### [ASSIGNMENT]
Throughout the material below, count each line in which the word "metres" appears, then reply with the count only.

======

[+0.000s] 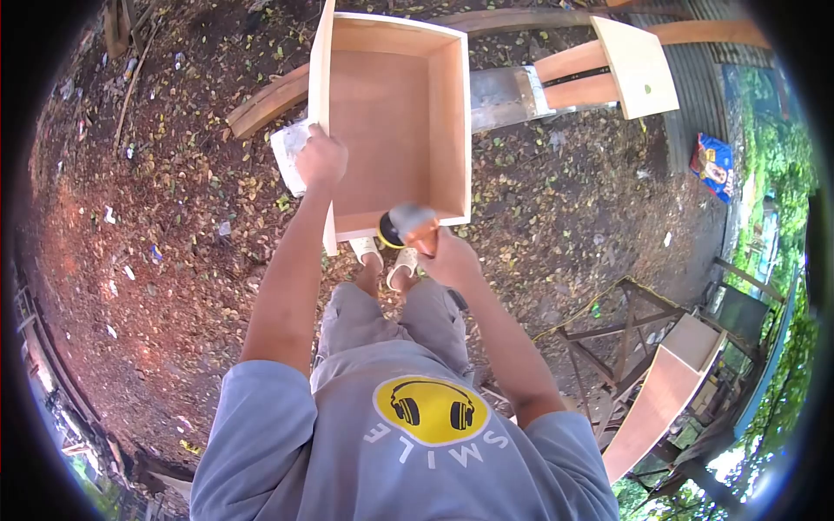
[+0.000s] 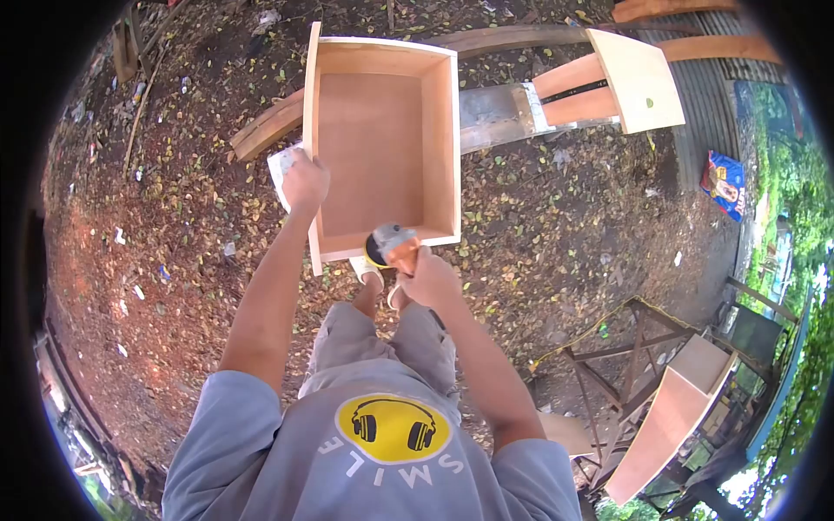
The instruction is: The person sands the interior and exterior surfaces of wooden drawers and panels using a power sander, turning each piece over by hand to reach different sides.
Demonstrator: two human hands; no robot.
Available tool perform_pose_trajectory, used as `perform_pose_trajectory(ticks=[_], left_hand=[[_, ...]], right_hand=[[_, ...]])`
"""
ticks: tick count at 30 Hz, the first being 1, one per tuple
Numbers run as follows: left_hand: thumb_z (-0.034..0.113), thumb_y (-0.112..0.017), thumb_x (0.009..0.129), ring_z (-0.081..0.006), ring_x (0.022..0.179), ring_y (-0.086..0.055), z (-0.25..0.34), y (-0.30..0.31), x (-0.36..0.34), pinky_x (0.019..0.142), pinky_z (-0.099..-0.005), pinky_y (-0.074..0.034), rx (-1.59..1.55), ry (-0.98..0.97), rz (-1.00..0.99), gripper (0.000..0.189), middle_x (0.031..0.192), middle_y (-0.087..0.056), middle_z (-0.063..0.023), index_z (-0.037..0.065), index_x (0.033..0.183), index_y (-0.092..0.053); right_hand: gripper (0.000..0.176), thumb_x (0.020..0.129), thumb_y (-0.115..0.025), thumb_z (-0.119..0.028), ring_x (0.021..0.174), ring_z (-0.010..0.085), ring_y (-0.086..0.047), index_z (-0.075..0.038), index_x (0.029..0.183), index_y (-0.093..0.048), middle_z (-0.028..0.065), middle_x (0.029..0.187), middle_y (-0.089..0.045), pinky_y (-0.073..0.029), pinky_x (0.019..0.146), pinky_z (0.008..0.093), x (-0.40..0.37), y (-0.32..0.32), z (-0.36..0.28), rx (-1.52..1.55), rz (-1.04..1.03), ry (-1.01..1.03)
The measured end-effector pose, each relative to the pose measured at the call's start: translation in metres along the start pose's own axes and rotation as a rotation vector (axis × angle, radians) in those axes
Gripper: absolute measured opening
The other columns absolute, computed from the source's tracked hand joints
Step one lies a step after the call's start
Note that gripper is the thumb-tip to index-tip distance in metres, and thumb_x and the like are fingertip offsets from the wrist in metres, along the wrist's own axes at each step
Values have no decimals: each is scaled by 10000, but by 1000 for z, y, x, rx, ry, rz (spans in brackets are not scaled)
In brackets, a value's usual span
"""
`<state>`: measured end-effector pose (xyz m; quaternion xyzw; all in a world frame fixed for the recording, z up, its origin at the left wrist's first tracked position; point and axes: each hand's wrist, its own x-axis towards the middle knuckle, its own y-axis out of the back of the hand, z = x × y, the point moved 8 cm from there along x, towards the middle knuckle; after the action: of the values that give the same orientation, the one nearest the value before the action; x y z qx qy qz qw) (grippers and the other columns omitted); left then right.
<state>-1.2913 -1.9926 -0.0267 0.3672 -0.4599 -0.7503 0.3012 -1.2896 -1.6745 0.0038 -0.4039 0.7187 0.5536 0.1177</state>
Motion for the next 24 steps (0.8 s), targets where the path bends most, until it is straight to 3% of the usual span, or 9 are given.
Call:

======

### [ANSWER SPACE]
2